Posted by **Anonymous** on Friday, January 2, 2009 at 10:44pm.

A hot air balloon is ascending straight up at a constnat speed of 7.0 m/s. When th balloon is 12.0 m above the ground, a gun fires a pellet straight up from ground elvel with an initial speed of 30,0 m/s. Along the paths of the balloon and the pellet, there are two places where each of them has the same altitude at the same time. How far above ground level are these places?

I'm thinking I should be setting two kinematics equations equal to each other, but I don't know which ones.

- Physics -
**drwls**, Friday, January 2, 2009 at 11:15pm
For the balloon,

Y = 7 t + 12

where t is the time the pellet is fired.

For the pellet,

Y = 30 t - (g/2) t^2

= 30 t - 4.9 t^2

Solve for the two t's when the Y's are equal.

4.9 t^2 - 23 t +12 = 0

Note that this is a quadratic equation with two roots.

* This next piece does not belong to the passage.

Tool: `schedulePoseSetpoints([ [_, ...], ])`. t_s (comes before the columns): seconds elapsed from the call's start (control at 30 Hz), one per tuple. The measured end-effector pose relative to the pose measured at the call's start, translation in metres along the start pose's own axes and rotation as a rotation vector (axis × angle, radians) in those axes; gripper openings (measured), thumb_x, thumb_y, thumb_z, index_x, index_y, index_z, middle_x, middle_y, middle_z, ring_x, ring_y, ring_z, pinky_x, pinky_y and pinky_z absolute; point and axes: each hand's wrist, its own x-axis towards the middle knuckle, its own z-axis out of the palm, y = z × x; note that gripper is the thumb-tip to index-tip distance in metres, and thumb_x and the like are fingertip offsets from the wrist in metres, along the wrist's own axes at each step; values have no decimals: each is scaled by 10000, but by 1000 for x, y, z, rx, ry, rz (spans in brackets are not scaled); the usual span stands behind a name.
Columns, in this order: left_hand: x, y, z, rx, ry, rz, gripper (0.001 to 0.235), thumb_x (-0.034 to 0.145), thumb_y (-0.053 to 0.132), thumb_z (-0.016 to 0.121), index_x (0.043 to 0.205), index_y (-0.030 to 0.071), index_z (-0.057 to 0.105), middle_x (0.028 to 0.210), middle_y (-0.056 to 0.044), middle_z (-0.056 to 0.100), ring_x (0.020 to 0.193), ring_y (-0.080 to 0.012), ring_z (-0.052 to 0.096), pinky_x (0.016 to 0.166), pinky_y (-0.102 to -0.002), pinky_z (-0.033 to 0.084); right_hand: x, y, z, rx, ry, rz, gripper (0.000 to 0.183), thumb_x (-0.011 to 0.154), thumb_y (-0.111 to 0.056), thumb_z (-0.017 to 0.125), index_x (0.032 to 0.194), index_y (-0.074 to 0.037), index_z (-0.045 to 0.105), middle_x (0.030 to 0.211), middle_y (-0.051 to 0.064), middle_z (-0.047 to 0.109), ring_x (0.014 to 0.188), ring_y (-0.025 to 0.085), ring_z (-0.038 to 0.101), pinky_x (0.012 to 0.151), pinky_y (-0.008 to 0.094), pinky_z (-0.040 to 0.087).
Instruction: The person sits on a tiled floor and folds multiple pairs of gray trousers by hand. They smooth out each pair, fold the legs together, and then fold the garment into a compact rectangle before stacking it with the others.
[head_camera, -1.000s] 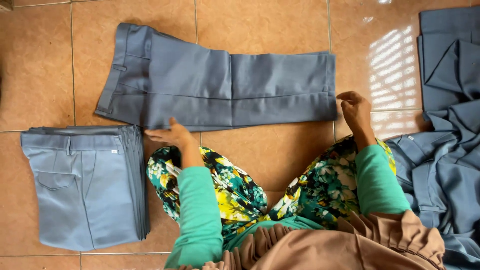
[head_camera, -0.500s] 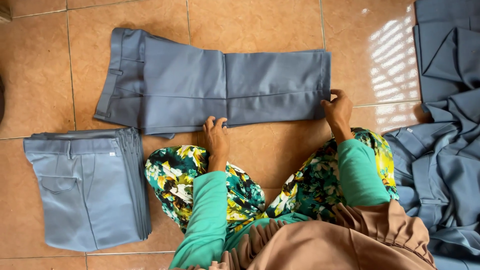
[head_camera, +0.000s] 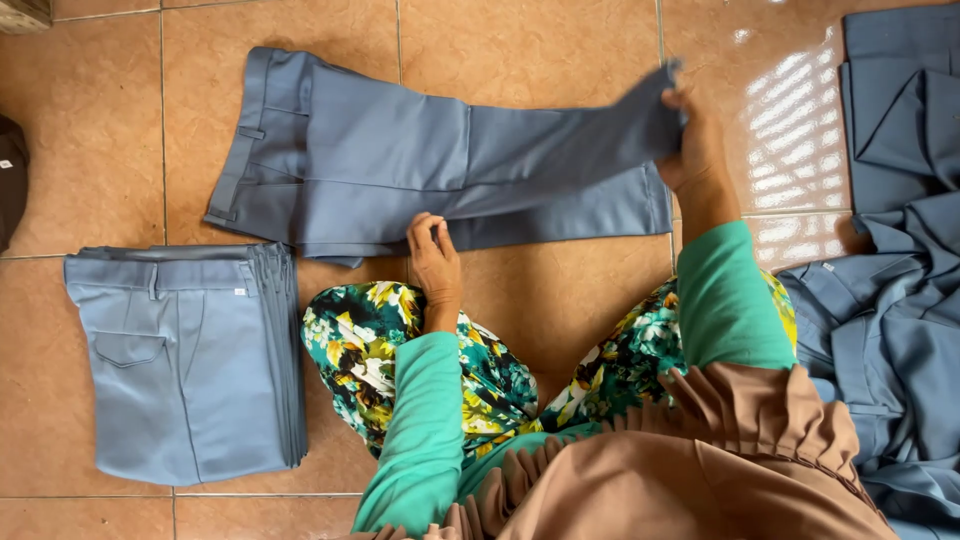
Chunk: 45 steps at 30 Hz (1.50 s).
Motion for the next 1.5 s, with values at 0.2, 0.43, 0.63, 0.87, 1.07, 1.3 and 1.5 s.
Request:
schedulePoseSetpoints([
  [0.2,-9,-8,-5,249,-56,53,79,1074,237,554,1094,177,602,1263,-71,581,1134,-307,635,970,-421,538,55,22,-82,-80,93,-12,268,701,-197,794,923,-90,688,876,31,645,813,214,719,727,270,595],
  [0.43,-65,-84,40,500,-355,41,112,921,255,686,940,205,588,1149,-36,590,1117,-269,609,969,-382,524,98,108,-214,-636,359,-195,281,706,-159,857,942,-106,714,745,40,578,640,140,615,474,252,411],
  [0.63,-52,-63,29,471,-255,77,68,1021,268,567,1004,203,568,1237,-49,551,1191,-294,562,992,-412,500,67,93,-193,-848,412,-342,283,696,-331,834,926,-185,756,825,26,653,813,153,616,640,287,459],
  [0.87,-58,-59,26,638,-458,-4,149,943,242,650,1054,229,551,1278,-54,543,1206,-299,533,936,-433,497,7,78,-149,-1425,368,-298,590,823,-358,883,1246,-53,608,1123,184,587,1149,441,587,936,596,500],
  [1.07,-54,-56,26,815,-500,-6,250,917,319,677,1112,273,526,1232,-1,555,1126,-256,502,888,-431,412,12,76,-143,-1526,302,-152,608,817,-385,887,1232,-41,607,1172,185,595,1187,443,581,943,633,476],
  [1.3,-53,-53,24,754,-388,120,93,969,273,584,967,218,509,1286,-75,549,1163,-296,509,855,-438,384,54,110,-174,-600,250,-72,622,745,-80,876,1306,-80,607,1061,172,709,1031,340,719,855,576,561],
  [1.5,-55,-24,19,651,-468,310,98,931,234,582,960,160,525,1370,-121,566,1268,-294,498,1018,-474,333,-17,26,-124,124,183,211,320,754,76,755,1011,-12,585,789,15,628,682,161,749,696,251,634],
])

Then use either Y equation to get the corresponding altitudes at those two times.

- Physics -
**Anonymous**, Friday, January 2, 2009 at 11:39pm
How did you get the pellet equasion? And how did you simplify it without knowing the value of g?

- Physics -
**Damon**, Saturday, January 3, 2009 at 5:16am
He used g = 9.8

(1/2) g = 4.9

For constant acceleration

x = Xo + Vo t + (1/2) a t^2

here

height = initial height + 30 t - 4.9 t^2

- Physics -
**Anonymous**, Saturday, January 3, 2009 at 2:17pm
O right, gravity is 9.8

thanks!

- Physics -
**Kayline**, Wednesday, October 13, 2010 at 9:42am
So, because of the constant speed of the ballon, we considere (1/2)*g*tē for the balloon to be 0 ?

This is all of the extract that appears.